• Problem to solve:
Give a count of the lines below that have the string "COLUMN" in them, with no other words.

• Input data:
***
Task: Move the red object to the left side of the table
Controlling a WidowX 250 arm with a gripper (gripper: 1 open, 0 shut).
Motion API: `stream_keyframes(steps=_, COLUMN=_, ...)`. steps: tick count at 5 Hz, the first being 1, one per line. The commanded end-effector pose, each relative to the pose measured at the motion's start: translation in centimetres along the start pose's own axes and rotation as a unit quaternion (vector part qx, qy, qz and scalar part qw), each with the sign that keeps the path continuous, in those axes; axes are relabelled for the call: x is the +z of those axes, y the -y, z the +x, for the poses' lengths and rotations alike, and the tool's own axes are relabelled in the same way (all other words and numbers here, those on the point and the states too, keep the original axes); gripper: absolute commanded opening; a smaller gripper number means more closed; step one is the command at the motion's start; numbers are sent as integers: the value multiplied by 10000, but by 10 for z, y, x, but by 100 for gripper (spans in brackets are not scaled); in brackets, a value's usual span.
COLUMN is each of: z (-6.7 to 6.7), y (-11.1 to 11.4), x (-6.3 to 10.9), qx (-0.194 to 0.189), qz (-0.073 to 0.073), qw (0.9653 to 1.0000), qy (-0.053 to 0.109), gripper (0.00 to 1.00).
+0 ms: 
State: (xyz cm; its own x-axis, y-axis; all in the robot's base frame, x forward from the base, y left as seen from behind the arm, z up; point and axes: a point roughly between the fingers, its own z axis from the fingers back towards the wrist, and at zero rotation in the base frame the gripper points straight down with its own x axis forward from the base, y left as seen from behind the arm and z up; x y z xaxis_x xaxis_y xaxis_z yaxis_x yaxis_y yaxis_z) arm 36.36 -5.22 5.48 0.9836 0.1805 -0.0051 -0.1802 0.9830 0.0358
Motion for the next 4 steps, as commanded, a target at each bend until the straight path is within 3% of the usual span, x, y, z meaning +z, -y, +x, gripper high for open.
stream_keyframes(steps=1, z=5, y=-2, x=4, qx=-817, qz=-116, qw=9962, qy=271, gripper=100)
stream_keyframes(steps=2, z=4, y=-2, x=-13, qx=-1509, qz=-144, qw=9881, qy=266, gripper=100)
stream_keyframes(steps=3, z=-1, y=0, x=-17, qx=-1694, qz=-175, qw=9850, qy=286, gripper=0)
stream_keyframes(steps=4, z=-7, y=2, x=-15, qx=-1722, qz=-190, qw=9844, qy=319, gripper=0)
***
• Exercise answer:
2